### Exercise details
Pull each line holding the word "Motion" from the data.

### Input data
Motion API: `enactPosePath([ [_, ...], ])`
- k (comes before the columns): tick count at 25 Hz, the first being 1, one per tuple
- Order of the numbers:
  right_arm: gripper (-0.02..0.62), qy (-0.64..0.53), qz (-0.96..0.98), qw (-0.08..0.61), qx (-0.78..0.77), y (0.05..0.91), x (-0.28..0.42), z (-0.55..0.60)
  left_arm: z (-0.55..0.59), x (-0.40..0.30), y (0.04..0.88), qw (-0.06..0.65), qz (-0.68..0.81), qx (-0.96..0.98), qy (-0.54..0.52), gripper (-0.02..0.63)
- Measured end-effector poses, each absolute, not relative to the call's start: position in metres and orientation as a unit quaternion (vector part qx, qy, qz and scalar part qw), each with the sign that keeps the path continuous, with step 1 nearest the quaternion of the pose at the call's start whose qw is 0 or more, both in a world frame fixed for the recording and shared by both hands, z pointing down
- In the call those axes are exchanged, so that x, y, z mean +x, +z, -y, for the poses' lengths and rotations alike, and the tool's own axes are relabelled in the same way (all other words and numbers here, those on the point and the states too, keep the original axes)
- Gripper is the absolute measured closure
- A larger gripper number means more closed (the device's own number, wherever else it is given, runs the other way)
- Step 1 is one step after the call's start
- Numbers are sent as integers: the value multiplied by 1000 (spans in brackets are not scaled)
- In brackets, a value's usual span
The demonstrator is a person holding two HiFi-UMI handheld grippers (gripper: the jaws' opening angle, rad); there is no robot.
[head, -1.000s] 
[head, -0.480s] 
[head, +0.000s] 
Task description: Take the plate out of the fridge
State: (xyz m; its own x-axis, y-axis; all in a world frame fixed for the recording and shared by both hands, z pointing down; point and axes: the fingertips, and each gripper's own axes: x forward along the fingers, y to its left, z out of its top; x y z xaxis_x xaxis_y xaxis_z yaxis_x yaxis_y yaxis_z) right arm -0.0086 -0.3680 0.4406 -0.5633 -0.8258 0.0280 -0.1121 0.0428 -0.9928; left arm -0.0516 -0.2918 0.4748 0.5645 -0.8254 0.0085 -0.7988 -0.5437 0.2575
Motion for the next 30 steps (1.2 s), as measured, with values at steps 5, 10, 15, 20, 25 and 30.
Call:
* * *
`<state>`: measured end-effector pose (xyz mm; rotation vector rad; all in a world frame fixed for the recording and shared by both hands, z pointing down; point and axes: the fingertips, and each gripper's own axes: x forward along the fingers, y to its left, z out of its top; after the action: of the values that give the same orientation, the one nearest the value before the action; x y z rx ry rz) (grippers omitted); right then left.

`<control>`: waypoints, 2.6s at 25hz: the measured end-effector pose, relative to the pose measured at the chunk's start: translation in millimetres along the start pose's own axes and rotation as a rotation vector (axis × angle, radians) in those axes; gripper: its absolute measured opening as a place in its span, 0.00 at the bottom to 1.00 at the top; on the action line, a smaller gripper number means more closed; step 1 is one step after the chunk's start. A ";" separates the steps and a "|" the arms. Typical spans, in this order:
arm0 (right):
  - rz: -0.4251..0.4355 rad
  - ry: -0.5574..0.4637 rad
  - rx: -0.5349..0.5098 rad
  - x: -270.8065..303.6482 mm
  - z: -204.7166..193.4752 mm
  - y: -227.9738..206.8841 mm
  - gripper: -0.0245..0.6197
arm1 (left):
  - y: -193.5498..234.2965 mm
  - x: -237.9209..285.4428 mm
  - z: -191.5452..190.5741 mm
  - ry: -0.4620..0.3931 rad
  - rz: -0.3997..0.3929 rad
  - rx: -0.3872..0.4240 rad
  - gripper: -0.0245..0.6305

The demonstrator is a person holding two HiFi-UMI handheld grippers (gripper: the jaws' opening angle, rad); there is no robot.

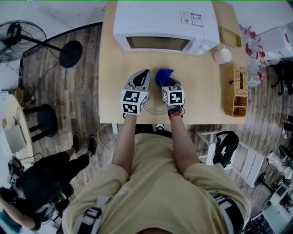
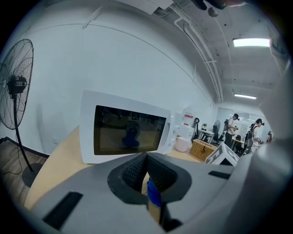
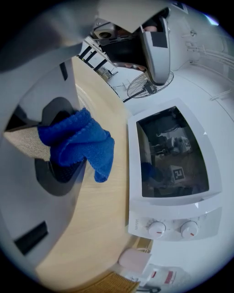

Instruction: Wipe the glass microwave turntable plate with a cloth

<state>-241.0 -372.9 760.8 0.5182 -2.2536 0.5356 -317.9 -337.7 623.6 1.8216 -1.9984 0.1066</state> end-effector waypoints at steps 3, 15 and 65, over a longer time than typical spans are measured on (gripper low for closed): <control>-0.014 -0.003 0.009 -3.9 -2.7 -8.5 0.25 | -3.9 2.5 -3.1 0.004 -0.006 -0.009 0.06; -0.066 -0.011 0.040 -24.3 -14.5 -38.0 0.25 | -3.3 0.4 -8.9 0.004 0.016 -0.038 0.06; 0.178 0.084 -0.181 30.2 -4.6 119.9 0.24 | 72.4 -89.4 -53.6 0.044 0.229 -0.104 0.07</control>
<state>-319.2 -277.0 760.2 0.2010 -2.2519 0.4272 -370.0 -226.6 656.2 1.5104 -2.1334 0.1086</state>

### Solution
Motion API: `enactPosePath([ [_, ...], ])`
Motion for the next 30 steps (1.2 s), as measured, with values at steps 5, 10, 15, 20, 25 and 30.

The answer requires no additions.